А это «вчера вечером» часто означало восемь или девять часов утра уже давно начавшегося дня.
Вся жизнь была перевернута с ног на голову даже в самых простых вещах. Например, я могла делать уборку в квартире и в его комнате лишь когда он уходил, а поскольку это лишь редко происходило раньше десяти часов вечера, то практически я всегда убиралась по ночам, а уж окна вообще никогда не открывались для дневного света.
В кухне и в своей комнате я еще видела солнце, но во всю остальную квартиру оно никогда не проникало за закрытые шторы. Пробковая комната г-на Пруста защищалась от него еще и ставнями и двойными голубыми занавесями. Благодаря также двойным стеклам внутрь не проникал и шум — даже звуки трамвая с бульвара. У нас всегда была или ночь, или электричество.

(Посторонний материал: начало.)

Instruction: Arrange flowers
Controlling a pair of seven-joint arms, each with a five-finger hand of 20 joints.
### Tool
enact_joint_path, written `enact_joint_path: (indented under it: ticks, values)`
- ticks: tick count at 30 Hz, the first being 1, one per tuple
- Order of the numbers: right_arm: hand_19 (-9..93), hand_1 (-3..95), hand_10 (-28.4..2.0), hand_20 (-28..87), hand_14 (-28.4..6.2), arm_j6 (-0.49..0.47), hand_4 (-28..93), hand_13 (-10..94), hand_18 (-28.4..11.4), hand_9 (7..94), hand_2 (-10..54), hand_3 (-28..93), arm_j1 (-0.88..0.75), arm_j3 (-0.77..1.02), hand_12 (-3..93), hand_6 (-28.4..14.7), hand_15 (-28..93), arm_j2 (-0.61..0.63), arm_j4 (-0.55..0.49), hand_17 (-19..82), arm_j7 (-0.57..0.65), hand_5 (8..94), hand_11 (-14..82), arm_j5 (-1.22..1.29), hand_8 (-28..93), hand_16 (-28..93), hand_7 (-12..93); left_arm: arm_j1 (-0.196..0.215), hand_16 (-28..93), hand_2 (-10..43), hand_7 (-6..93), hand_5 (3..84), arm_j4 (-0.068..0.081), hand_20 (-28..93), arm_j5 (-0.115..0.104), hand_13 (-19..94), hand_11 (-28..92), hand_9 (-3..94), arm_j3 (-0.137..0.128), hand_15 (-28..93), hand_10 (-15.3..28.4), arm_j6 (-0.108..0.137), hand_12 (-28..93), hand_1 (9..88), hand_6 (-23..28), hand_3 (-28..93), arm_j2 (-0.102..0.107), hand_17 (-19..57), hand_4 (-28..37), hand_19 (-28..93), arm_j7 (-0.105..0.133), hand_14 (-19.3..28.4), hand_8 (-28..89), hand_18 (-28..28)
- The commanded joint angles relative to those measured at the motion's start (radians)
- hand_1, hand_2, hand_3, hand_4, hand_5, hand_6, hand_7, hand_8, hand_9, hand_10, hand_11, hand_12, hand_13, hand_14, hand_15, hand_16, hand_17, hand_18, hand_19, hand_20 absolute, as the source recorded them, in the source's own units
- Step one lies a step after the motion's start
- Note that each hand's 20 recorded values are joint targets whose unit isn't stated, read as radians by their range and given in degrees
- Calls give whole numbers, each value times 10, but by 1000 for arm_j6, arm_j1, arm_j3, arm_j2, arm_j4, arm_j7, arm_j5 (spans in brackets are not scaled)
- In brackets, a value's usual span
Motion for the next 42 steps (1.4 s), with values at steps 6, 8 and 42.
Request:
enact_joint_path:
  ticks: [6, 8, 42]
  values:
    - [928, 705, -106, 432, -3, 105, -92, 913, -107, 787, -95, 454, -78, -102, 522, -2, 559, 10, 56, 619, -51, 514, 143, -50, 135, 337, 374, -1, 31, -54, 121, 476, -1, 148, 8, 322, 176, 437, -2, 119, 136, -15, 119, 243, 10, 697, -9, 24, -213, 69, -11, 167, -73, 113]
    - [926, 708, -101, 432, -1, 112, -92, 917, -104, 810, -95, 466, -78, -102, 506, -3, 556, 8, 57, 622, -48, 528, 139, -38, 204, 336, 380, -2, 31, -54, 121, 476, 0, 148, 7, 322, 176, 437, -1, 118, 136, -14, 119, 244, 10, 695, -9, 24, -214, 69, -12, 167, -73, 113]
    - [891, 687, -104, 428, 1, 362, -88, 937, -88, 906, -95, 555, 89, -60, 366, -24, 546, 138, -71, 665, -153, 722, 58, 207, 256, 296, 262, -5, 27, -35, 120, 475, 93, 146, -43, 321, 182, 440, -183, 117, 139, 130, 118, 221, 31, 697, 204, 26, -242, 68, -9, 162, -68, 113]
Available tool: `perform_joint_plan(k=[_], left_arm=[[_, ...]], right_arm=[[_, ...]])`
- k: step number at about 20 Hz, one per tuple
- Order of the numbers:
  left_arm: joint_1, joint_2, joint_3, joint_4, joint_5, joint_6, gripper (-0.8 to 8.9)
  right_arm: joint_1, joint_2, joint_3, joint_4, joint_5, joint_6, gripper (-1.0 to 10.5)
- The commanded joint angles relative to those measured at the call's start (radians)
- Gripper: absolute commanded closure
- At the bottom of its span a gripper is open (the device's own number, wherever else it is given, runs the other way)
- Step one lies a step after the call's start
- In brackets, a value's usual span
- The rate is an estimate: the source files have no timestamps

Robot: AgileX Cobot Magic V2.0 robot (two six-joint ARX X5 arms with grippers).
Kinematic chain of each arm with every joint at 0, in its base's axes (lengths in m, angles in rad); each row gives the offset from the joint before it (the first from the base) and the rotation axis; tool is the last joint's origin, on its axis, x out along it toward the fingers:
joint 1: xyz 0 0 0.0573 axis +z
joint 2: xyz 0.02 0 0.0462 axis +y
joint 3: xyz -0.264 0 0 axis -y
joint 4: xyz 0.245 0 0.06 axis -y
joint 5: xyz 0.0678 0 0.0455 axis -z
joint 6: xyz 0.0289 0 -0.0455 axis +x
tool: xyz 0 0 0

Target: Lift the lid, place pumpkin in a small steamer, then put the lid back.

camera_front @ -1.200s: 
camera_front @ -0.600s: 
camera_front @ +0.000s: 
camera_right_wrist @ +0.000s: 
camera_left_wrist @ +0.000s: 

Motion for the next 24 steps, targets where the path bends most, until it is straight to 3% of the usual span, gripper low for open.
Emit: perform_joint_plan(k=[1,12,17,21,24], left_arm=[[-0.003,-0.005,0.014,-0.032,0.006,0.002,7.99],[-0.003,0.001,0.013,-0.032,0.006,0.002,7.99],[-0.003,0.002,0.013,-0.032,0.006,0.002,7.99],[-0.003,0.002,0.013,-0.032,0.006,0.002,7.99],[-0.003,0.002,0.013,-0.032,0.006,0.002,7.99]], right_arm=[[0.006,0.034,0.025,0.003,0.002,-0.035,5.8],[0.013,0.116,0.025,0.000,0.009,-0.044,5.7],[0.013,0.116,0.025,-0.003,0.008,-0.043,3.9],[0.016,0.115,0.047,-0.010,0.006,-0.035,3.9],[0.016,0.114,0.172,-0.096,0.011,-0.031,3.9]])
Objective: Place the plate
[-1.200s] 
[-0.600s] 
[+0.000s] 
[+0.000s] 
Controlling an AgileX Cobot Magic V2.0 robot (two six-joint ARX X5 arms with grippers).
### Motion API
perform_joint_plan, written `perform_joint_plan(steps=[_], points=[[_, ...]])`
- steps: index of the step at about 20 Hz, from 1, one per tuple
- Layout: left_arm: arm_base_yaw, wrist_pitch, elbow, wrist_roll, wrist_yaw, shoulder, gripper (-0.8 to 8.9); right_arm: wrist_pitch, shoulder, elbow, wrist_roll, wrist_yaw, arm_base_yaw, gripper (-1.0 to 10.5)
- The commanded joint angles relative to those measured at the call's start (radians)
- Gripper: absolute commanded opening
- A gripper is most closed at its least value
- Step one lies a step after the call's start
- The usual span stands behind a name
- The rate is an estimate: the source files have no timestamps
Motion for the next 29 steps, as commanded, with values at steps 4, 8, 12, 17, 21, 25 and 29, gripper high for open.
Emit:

Теперь я поняла, что все старания г-на Пруста, все эти великие жертвы ради его труда, — все было направлено на то, чтобы, существуя вне времени, вновь обрести его. Вслед за остановившимся временем воцаряется молчание. И это молчание было нужно ему для того, чтоб раздавались только те голоса, которые он хотел слышать, — голоса из его книг. Но в то время я ни о чем таком и не думала. Зато теперь, в одиночестве бессонных ночей, мне представляется, что я вижу его, остававшегося в одиночестве в созданной им ночи, даже если снаружи и был уже давно день, за своими тетрадями. И подумать только, ведь и я была там же, не догадываясь, что он сам хотел этого одиночества и молчания, хотя и знал, что они убивают его. Уже потом профессор Робер Пруст сказал мне: «Мой брат мог бы прожить и дольше, если бы жил так, как все. Но он жертвовал всем ради своего труда, нам остается только склониться перед ним». И я слышу голос г-на Пруста:
— Я очень устал, дорогая Селеста. Но ничего не поделаешь, так надо...
VI
ОН ЗАМЫКАЛСЯ ДАЖЕ В СВОЕЙ БОЛЕЗНИ
И сегодня многие не только думают, но и говорят, что г-н Пруст был если и не сумасшедшим, то, уж во всяком случае, тронувшимся; что ему нравилось преувеличивать свою болезнь, и астма у него была далеко не такая, как ему хотелось показать, и вообще вся его болезнь отчасти придумана ради того, чтобы его жалели. Даже приписывали все это его слишком уж ревнивой любви к матери в детские годы, особенно после рождения младшего брата Робера. Он чуть ли не придумал свою астму, чтобы только на него одного и было обращено ее внимание. А потом ему хотелось благодаря этому сделаться интересным в глазах света.
Но все это просто смешно, если не сказать, живо; именно те, кто так говорили, сами хотели привлечь к себе внимание. Если бы видели его, как я, после возвращения из Кабура, смертельно бледного, задыхавшегося над курильницей, никому и в голову не пришло бы, что он разыгрывает комедию.
Правда, я больше никогда уже не видела у него подобного приступа. Может быть, оттого, что мы потом не выезжали из Парижа, а если бы опять поехали в Кабур, такое же удушье могло бы настигнуть его при проезде Мезидона во время сенокоса.
Возможно, из-за сходства с сенной лихорадкой говорили, будто ему делается хуже при смене времен года. Но в мою бытность я ничего такого не замечала, да и сам он ничего об этом не говорил, хотя несколько раз повторял мне:
— Когда распускаются листья, это для меня плохо.